DATA FOR ANALYSIS START

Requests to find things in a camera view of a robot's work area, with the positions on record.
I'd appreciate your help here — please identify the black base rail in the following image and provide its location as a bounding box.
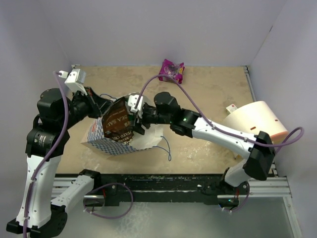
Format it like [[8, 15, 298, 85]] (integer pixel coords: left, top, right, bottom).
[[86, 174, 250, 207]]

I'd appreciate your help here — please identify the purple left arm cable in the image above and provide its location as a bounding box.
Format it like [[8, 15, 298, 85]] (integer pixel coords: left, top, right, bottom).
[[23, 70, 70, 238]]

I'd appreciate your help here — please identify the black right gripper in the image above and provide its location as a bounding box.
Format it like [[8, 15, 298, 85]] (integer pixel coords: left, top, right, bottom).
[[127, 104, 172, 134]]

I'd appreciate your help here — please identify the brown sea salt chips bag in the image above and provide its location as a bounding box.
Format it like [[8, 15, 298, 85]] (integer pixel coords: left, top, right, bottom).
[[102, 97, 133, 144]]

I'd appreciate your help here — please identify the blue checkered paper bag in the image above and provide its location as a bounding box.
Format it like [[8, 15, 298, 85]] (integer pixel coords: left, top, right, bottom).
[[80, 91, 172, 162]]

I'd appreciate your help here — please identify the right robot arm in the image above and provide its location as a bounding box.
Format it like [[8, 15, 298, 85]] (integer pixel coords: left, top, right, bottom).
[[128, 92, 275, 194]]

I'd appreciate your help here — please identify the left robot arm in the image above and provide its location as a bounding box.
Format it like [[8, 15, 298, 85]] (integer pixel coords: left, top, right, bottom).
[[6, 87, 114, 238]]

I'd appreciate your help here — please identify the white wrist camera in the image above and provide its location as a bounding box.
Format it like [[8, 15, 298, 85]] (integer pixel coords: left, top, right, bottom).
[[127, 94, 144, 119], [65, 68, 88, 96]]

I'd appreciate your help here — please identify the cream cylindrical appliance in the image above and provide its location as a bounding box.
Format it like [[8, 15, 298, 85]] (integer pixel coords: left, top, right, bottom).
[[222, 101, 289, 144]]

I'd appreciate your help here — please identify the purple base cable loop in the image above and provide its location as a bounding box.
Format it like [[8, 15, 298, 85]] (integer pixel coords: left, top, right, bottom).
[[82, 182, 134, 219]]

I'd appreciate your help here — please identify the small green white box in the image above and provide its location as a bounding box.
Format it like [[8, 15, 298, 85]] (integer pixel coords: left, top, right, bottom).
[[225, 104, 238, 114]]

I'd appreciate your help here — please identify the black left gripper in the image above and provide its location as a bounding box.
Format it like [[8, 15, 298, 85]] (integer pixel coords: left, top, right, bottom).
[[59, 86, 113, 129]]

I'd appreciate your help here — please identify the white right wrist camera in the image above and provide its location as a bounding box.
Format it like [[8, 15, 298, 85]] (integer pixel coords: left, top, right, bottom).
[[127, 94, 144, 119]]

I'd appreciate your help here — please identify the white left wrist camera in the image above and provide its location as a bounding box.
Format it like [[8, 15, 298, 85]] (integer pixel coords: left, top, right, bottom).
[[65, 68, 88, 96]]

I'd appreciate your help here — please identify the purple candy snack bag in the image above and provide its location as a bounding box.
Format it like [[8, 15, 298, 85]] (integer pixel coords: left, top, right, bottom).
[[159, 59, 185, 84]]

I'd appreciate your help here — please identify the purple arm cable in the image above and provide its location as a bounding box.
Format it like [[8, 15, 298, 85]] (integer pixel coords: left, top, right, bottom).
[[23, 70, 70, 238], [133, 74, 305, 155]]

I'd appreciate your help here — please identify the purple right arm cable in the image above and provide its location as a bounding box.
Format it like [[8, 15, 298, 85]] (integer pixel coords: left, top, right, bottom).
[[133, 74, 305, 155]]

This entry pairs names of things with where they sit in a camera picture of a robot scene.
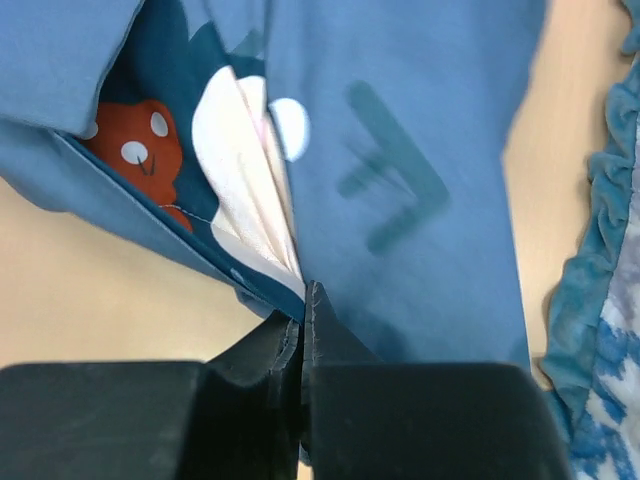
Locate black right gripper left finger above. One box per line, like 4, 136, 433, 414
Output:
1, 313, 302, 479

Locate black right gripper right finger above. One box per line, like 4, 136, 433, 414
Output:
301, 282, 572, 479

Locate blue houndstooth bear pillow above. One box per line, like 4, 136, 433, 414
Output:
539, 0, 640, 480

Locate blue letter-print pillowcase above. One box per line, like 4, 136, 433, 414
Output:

DATA FOR ANALYSIS END

> [TRY IT] List every line above containing the word "wrist".

> [ANSWER TO THIS PROBLEM]
I'd appreciate your help here — please identify the white wrist camera in the image above and provide its location as a bounding box.
I'd appreciate your help here — please identify the white right wrist camera in the image above and provide its location as a bounding box.
I'd appreciate your help here — please identify the white left wrist camera in the image above and provide its location as a bounding box.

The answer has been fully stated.